Double-blind placebo-controlled randomized clinical trial on the use of paracetamol for performing mammography

BACKGROUND: This study was conducted within the Goias Mastology Research Network. To verify the possibility of diminishing pain, and discomfort during the mammography using analgesic administration. METHODS: Randomized, double-blinded, placebo controlled trial, testing paracetamol to diminish the pain, and discomfort during mammography. Three hundred patients who came for screening mammography were randomized for this study. A questionnaire with 2 parts was used: the first had questions that concerned the patient identification, and factors related to the pain during mammography; and the second asked about the scale of discomfort (no discomfort; uncomfortable; very uncomfortable; intolerable), and the pain (analogical linear scale) during the mammography.
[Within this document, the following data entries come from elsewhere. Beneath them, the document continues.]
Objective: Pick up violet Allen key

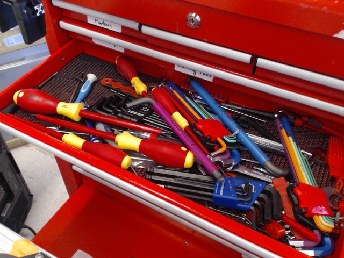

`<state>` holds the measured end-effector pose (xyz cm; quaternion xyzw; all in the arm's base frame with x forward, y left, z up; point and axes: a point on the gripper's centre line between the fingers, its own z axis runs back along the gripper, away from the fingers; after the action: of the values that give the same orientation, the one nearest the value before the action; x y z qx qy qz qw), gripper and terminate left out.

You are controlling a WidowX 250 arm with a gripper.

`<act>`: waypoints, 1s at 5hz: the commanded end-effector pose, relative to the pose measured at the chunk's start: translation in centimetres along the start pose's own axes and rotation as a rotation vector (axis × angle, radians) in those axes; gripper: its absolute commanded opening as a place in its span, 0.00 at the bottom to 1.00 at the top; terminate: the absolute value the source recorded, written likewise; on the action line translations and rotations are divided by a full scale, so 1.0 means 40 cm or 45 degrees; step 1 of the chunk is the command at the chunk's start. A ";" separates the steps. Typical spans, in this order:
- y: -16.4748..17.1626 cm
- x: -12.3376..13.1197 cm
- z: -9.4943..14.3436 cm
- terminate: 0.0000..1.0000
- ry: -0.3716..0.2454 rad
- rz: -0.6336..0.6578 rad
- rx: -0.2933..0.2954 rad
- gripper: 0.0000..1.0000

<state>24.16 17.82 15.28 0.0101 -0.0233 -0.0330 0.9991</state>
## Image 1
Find black mesh drawer liner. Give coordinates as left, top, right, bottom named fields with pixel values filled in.
left=12, top=52, right=340, bottom=237

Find red holder colourful keys right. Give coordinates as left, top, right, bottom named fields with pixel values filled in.
left=275, top=110, right=339, bottom=234

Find blue hex key holder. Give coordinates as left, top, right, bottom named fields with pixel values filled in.
left=212, top=177, right=267, bottom=211

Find large blue Allen key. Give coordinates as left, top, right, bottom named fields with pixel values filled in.
left=188, top=76, right=292, bottom=178

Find red yellow screwdriver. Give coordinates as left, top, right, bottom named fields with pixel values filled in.
left=36, top=114, right=195, bottom=169
left=151, top=87, right=221, bottom=170
left=13, top=88, right=166, bottom=136
left=116, top=55, right=149, bottom=97
left=7, top=113, right=132, bottom=169

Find blue white small screwdriver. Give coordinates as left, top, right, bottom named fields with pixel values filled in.
left=74, top=73, right=97, bottom=103

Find yellow object bottom left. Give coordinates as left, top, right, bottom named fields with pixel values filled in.
left=9, top=239, right=39, bottom=257

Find red yellow screwdriver front left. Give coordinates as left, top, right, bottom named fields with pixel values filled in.
left=7, top=113, right=132, bottom=169

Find white label Markers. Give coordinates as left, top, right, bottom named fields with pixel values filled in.
left=87, top=16, right=121, bottom=33

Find open red drawer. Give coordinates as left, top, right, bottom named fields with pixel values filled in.
left=1, top=36, right=343, bottom=257

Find silver wrench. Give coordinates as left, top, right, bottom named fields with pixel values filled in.
left=231, top=164, right=276, bottom=183

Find red comb-like holder right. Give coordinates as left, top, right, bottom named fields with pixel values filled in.
left=327, top=136, right=343, bottom=178

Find red holder colourful keys centre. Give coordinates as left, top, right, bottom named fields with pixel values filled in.
left=161, top=82, right=241, bottom=169

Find white label cutting tools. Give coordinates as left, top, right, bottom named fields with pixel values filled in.
left=174, top=64, right=214, bottom=82

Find red yellow screwdriver back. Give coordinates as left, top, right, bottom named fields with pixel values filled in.
left=116, top=55, right=149, bottom=97

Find red holder colourful keys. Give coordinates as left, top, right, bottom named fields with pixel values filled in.
left=161, top=82, right=241, bottom=169
left=275, top=110, right=339, bottom=234

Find red yellow screwdriver front middle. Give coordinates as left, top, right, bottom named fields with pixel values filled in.
left=36, top=114, right=195, bottom=169

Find violet Allen key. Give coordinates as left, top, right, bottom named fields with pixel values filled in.
left=126, top=97, right=225, bottom=182

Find red yellow screwdriver centre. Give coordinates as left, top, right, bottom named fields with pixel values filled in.
left=151, top=87, right=221, bottom=170

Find orange plastic key holder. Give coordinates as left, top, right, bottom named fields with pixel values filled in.
left=101, top=78, right=140, bottom=98

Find black box on floor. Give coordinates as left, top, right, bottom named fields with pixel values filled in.
left=1, top=138, right=33, bottom=233

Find black device top left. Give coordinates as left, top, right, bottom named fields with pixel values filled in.
left=1, top=0, right=46, bottom=45

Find red yellow screwdriver far left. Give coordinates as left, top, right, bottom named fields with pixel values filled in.
left=13, top=88, right=166, bottom=136

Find red tool chest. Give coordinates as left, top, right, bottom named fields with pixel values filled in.
left=0, top=0, right=344, bottom=258

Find silver chest lock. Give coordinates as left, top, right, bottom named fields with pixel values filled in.
left=187, top=12, right=202, bottom=28

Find black torx key set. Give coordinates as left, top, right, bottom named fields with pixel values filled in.
left=92, top=94, right=174, bottom=135
Each patient received 1000 mg of paracetamol, or placebo. Afterwards each patient filled out the second part of the questionnaire. Six patients were excluded from the analysis; this resulted in 149 in the paracetamol group, and 145 in the placebo group. RESULTS: The 2 groups were homogenous concerning the mean of the ages, weight, height, and breast size. The mean of the pain was 3.5 in the paracetamol, and 2.8 in the placebo group (P = .12). There were fewer women experiencing mild pain in the paracetamol group when compared with those in placebo group (relative risk [RR] 0.76, confidence interval [CI] 95% 0.52–0.98). There was no significant difference between the 2 groups, according to the degrees of discomfort (P = .69). CONCLUSION: The use of paracetamol can reduces the mild pain for women undergoing mammography.